Saved entries
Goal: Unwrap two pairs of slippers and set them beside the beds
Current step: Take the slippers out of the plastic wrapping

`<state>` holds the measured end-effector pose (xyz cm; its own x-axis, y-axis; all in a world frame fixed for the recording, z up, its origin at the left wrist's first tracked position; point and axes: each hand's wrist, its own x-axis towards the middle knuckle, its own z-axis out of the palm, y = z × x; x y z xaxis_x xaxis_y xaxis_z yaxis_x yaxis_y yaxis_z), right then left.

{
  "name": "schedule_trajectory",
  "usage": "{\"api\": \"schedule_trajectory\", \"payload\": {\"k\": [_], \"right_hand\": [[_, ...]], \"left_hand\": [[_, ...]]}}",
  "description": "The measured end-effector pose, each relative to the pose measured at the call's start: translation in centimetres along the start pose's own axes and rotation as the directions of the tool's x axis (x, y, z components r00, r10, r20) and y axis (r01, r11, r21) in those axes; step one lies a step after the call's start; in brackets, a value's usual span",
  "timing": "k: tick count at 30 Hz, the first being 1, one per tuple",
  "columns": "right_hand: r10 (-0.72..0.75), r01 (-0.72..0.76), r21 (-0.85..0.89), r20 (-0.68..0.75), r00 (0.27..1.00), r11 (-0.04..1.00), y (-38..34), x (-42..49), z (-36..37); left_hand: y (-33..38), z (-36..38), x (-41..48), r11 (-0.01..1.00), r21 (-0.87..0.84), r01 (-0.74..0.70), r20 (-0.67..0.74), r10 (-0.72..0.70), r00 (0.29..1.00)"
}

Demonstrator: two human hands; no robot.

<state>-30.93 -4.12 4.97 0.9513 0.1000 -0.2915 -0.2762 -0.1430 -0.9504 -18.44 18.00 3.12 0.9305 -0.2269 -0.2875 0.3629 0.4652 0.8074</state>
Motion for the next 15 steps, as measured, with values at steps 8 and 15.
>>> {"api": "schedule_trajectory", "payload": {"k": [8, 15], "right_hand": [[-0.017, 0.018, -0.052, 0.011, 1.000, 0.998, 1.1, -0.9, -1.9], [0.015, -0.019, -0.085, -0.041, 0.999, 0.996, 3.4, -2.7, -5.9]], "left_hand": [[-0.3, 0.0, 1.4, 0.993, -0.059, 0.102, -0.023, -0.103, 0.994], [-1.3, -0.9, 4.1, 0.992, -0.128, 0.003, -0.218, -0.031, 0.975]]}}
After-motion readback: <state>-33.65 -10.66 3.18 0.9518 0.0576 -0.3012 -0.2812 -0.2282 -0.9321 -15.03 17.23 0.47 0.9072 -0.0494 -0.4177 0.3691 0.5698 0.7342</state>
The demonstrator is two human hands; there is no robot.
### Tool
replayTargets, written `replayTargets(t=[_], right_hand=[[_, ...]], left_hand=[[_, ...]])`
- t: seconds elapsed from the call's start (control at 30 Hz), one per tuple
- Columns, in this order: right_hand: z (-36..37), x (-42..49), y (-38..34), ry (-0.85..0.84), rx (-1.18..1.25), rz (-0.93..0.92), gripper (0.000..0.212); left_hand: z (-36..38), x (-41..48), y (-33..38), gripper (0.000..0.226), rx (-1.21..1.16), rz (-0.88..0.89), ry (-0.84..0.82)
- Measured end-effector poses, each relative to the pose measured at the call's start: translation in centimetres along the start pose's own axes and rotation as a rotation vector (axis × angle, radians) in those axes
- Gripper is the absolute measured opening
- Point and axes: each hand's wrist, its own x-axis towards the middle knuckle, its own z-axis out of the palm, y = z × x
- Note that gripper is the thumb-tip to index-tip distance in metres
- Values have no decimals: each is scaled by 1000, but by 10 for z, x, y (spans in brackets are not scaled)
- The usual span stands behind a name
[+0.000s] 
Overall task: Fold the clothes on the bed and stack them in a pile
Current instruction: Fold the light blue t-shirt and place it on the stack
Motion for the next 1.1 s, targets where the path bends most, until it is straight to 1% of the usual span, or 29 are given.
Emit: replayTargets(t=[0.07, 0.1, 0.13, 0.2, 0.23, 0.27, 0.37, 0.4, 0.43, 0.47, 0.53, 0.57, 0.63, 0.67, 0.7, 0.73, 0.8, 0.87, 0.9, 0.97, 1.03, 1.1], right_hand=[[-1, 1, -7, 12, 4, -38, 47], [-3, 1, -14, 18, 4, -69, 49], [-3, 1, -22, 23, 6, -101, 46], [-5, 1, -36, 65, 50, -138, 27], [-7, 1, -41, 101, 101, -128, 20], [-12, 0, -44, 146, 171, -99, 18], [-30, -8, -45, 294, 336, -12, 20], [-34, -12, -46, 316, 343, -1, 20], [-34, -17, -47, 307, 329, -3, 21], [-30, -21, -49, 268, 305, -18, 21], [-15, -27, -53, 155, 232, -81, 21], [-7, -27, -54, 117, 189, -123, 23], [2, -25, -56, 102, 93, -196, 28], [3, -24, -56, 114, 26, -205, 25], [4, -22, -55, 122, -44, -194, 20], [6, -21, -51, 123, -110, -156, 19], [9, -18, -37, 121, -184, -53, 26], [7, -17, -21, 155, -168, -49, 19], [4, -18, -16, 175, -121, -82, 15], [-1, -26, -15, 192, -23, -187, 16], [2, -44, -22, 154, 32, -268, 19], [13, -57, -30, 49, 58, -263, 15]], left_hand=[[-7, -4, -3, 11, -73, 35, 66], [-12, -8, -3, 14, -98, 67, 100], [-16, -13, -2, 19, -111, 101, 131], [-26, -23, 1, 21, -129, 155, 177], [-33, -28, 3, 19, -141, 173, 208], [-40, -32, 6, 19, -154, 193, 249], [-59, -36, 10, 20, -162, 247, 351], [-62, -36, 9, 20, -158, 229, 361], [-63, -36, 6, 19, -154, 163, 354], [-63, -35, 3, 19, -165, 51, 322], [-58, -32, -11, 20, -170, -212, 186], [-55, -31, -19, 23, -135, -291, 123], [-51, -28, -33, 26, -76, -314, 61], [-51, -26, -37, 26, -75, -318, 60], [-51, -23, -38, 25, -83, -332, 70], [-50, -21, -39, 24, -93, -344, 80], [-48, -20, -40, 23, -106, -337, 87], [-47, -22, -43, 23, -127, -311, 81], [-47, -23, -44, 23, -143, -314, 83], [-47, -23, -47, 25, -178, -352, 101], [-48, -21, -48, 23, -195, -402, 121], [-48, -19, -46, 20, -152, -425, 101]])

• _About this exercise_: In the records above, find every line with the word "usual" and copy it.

• _Finished task_:
  "description": "The measured end-effector pose, each relative to the pose measured at the call's start: translation in centimetres along the start pose's own axes and rotation as the directions of the tool's x axis (x, y, z components r00, r10, r20) and y axis (r01, r11, r21) in those axes; step one lies a step after the call's start; in brackets, a value's usual span",
- The usual span stands behind a name
Motion for the next 1.1 s, targets where the path bends most, until it is straight to 1% of the usual span, or 29 are given.

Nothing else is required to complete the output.